--- DATASET SECTION ---
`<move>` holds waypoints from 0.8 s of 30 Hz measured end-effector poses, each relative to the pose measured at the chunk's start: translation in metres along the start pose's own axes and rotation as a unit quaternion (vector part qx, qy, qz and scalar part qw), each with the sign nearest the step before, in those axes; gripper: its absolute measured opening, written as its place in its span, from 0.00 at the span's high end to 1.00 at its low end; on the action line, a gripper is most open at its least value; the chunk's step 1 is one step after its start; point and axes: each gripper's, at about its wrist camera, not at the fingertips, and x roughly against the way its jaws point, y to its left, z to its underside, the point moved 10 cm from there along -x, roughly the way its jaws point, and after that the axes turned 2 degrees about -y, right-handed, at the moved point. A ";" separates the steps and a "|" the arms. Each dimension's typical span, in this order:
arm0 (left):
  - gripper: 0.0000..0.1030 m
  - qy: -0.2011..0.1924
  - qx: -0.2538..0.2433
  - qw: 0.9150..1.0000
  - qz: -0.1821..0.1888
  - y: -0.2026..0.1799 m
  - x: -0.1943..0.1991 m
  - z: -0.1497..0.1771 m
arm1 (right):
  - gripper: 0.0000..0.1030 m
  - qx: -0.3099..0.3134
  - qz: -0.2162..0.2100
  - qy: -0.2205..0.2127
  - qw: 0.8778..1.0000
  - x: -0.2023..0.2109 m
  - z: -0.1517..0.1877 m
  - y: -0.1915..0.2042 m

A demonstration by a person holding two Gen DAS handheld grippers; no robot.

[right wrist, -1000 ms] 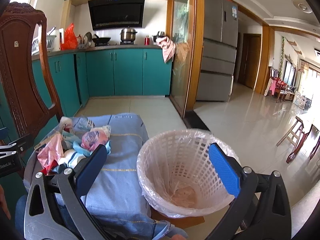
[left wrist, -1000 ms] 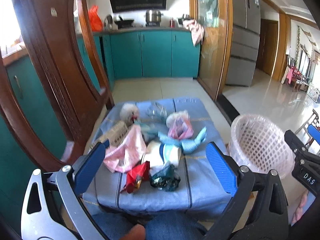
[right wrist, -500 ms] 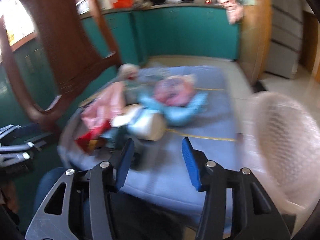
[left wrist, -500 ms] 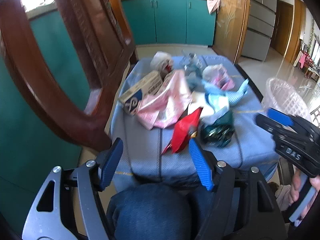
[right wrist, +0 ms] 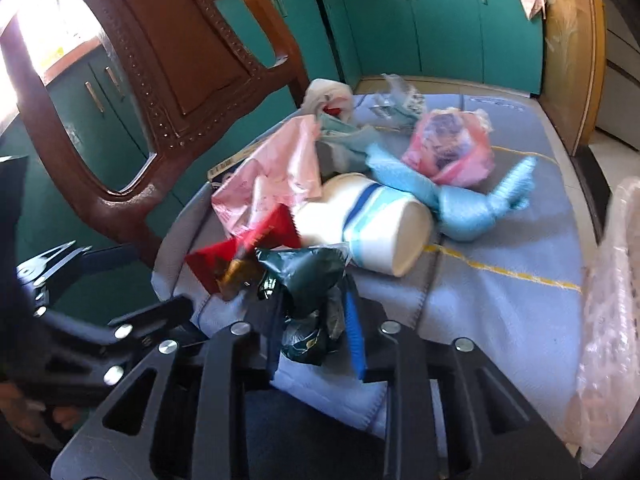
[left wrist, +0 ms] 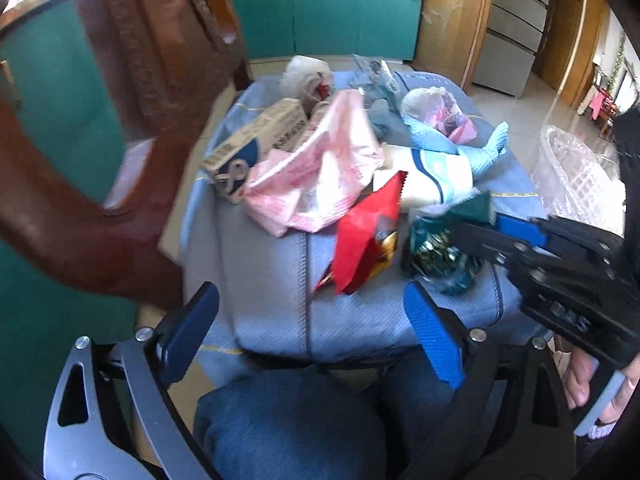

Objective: Collect trash
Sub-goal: 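Grasp the red snack wrapper with the left tool while the right tool grasps the dark green wrapper, then carry the dark green wrapper into the wastebasket and open the right tool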

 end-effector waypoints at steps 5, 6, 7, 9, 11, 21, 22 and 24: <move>0.10 0.020 -0.017 1.000 0.005 -0.022 -0.029 -0.011 | 0.73 -0.024 0.019 -0.013 0.999 0.029 0.007 -0.026; 0.18 0.023 -0.023 0.999 0.002 -0.026 -0.034 -0.013 | 0.73 -0.027 0.025 -0.015 0.999 0.035 0.007 -0.031; 0.38 0.029 -0.028 0.999 0.001 -0.029 -0.039 -0.013 | 0.73 -0.030 0.033 -0.019 0.999 0.040 0.008 -0.036; 0.71 0.046 -0.029 0.998 0.012 -0.035 -0.049 -0.010 | 0.73 -0.032 0.046 -0.025 0.998 0.048 0.009 -0.045; 0.79 0.050 -0.025 0.998 0.017 -0.038 -0.052 -0.007 | 0.73 -0.036 0.058 -0.030 0.997 0.056 0.010 -0.054; 0.84 -0.018 -0.033 0.999 0.020 -0.050 0.001 -0.023 | 0.73 -0.054 0.124 -0.090 0.987 0.107 -0.007 -0.105; 0.84 -0.028 -0.032 0.999 0.023 -0.054 0.008 -0.029 | 0.73 -0.055 0.144 -0.102 0.983 0.119 -0.010 -0.117; 0.84 -0.045 -0.039 0.998 0.037 -0.067 0.022 -0.042 | 0.73 -0.070 0.187 -0.127 0.972 0.146 -0.014 -0.145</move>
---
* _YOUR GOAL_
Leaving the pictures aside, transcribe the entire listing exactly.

* _RESPONSE TO THIS EXERCISE_
`<move>` holds waypoints from 0.8 s of 30 Hz measured end-effector poses, each relative to the pose measured at the chunk's start: translation in metres along the start pose's own axes and rotation as a unit quaternion (vector part qx, qy, qz and scalar part qw), each with the sign nearest the step before, in those axes; gripper: its absolute measured opening, written as its place in its span, from 0.00 at the span's high end to 1.00 at its low end; on the action line, a gripper is most open at its least value; the chunk's step 1 is one step after its start; point and axes: each gripper's, at about its wrist camera, not at the fingertips, and x roughly against the way its jaws point, y to its left, z to its underside, the point moved 10 cm from there along -x, roughly the way its jaws point, and after that the axes turned 2 degrees about -y, right-handed, at the moved point. A ";" separates the steps and a "|" the arms. Each dimension's typical span, in this order:
arm0 (left):
  - gripper: 0.0000..0.1030 m
  - qy: -0.2011..0.1924
  - qx: -0.2538..0.2433
  - qw: 0.9150..1.0000
  - qz: -0.1821..0.1888
  - y: -0.2026..0.1799 m
  - x: -0.1943..0.1991 m
  - z: -0.1497..0.1771 m
arm1 (right):
  - gripper: 0.0000..0.1030 m
  - qx: -0.3099..0.3134
  - qz: -0.2162..0.2100
  - qy: -0.2205..0.2127
  - qw: 0.8778..1.0000
  - x: -0.2023..0.2109 m
  - z: -0.1517..0.1877 m
  - y: -0.1915..0.2042 m

A demonstration by a person holding two Gen DAS handheld grippers; no robot.

[right wrist, -1000 ms] 
[left wrist, -1000 ms] 
[right wrist, -500 ms] 
[left wrist, -500 ms] 
[right wrist, +0 ms] 
[left wrist, +0 ms] 

Objective: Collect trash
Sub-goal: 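Grasp the red snack wrapper with the left tool while the right tool grasps the dark green wrapper, then carry the dark green wrapper into the wastebasket and open the right tool
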
 end-effector waypoints at steps 5, 6, 7, 9, 11, 21, 22 and 24: <move>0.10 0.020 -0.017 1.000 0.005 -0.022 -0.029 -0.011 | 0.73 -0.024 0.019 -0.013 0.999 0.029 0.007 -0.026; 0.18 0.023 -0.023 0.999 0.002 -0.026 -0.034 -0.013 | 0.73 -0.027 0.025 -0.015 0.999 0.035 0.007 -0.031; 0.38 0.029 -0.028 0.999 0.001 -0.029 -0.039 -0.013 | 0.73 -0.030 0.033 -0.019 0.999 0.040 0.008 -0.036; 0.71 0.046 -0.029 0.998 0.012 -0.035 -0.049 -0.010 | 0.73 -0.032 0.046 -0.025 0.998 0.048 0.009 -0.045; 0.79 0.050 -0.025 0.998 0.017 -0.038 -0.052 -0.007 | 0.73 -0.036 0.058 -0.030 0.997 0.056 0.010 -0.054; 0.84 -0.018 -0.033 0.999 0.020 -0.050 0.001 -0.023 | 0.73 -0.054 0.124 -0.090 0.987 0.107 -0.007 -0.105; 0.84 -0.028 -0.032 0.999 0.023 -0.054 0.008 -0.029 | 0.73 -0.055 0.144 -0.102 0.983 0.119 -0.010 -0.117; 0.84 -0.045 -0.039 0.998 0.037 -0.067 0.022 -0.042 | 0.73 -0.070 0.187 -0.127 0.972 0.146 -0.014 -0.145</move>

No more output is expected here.